# Exercise aim:
Only the pictures are to be left out; return the rest of the data exactly as it stands.
----- Data -----
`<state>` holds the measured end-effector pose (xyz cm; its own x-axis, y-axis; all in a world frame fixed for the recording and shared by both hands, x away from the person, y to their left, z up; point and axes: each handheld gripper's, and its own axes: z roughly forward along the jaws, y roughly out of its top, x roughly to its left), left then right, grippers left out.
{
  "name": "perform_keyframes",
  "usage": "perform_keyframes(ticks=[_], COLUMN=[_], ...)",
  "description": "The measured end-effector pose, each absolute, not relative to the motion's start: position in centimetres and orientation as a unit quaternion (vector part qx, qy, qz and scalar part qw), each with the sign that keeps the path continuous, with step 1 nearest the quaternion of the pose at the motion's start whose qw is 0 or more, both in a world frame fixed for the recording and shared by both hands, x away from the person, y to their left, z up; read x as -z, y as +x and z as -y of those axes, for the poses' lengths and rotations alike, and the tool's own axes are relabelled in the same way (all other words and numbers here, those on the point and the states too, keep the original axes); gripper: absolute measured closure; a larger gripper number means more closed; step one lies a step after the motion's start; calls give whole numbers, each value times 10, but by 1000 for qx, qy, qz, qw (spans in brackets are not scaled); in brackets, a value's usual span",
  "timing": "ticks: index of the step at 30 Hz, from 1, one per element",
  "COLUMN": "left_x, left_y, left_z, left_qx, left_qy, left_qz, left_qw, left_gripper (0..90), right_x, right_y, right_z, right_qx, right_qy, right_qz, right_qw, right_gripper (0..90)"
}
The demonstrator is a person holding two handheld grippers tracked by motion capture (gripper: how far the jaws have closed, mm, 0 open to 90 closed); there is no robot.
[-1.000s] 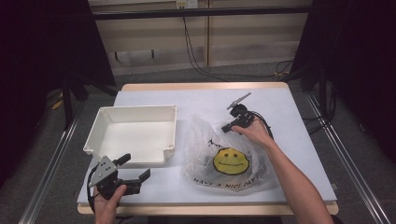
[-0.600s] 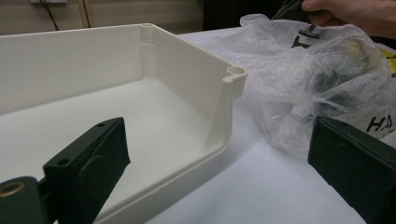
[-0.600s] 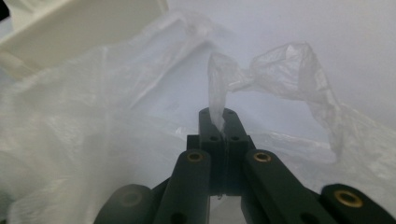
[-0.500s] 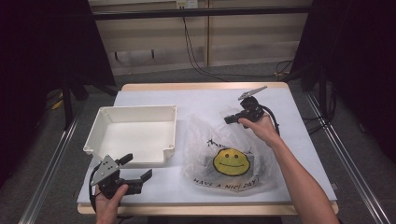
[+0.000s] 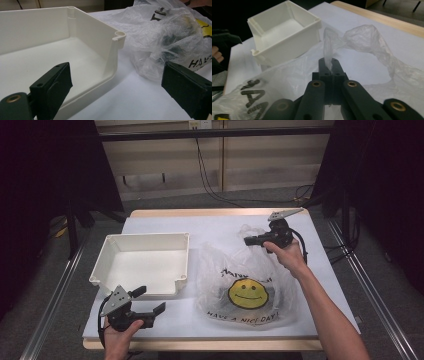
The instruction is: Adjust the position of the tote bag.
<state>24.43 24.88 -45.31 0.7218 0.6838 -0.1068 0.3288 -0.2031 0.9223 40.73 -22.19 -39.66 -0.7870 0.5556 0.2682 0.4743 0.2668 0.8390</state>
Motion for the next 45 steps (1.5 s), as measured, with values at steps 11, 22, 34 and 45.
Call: perform_keyframes(ticks=[11,22,34,45], left_x=[452,439,417,403], left_y=[245,261,290,341], left_z=[-239,-228,-200,-163], left_qx=[-168,-165,-142,-104], left_qy=[754,753,763,790], left_qz=[-346,-341,-313,-301], left_qw=[533,539,547,524], left_gripper=[136,211,323,410], right_x=[371,352,347,346], right_y=[386,360,343,330], right_z=[230,240,254,266], right_qx=[-564,-584,-597,-610], right_qy=[296,276,274,276], right_qz=[-769,-760,-750,-738], right_qw=[47,70,76,84], right_gripper=[900,900,900,900])
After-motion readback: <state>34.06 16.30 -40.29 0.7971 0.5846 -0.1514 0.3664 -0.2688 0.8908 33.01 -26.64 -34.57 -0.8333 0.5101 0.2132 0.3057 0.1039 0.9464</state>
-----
# Result of this exercise:
`<state>` holds the measured end-effector pose (xyz cm; its own x-axis, y-axis; all in a world frame fixed for the recording and shared by both hands, x away from the person, y to their left, z up; point and axes: each handheld gripper's, and its own axes: z roughly forward along the jaws, y roughly out of its top, x roughly to its left), left then right, grippers left out.
{
  "name": "perform_keyframes",
  "usage": "perform_keyframes(ticks=[_], COLUMN=[_], ...)",
  "description": "The measured end-effector pose, each absolute, not relative to the motion's start: position in centimetres and orientation as a unit quaternion (vector part qx, qy, qz and scalar part qw), each with the sign that keeps the path continuous, with step 1 nearest the quaternion of the pose at the motion's start whose qw is 0 or more, both in a world frame fixed for the recording and shared by both hands, x away from the person, y to their left, z up; read x as -z, y as +x and z as -y of those axes, for the poses' lengths and rotations alike, and the tool's own axes are relabelled in the same way (all other words and numbers here, those on the point and the states too, keep the original axes); gripper: absolute measured closure; a larger gripper number means more closed; step one lies a step after the motion's start; calls give whole numbers, each value times 10, but by 1000 for qx, qy, qz, qw (spans in brackets are not scaled); in brackets, a value's usual span",
  "timing": "ticks: index of the step at 30 Hz, from 1, one per element",
  "COLUMN": "left_x, left_y, left_z, left_qx, left_qy, left_qz, left_qw, left_gripper (0..90), right_x, right_y, right_z, right_qx, right_qy, right_qz, right_qw, right_gripper (0..90)"
}
The demonstrator is a person holding two handheld grippers tracked by motion capture (gripper: how far the jaws have closed, mm, 0 open to 90 closed); there is no robot.
[-1.000s] 
[-0.600s] 
[-0.600s] 
[-0.500s] 
[+0.000s] 
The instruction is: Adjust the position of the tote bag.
<state>24.43 24.88 -45.31 0.7218 0.6838 -0.1068 0.3288 -0.2031 0.9223 40.73 -22.19 -39.66 -0.7870 0.5556 0.2682 0.4743 0.2668 0.8390</state>
Motion for the next 45 steps (1.5 s), as measured, with values at steps 11, 22, 34 and 45.
Call: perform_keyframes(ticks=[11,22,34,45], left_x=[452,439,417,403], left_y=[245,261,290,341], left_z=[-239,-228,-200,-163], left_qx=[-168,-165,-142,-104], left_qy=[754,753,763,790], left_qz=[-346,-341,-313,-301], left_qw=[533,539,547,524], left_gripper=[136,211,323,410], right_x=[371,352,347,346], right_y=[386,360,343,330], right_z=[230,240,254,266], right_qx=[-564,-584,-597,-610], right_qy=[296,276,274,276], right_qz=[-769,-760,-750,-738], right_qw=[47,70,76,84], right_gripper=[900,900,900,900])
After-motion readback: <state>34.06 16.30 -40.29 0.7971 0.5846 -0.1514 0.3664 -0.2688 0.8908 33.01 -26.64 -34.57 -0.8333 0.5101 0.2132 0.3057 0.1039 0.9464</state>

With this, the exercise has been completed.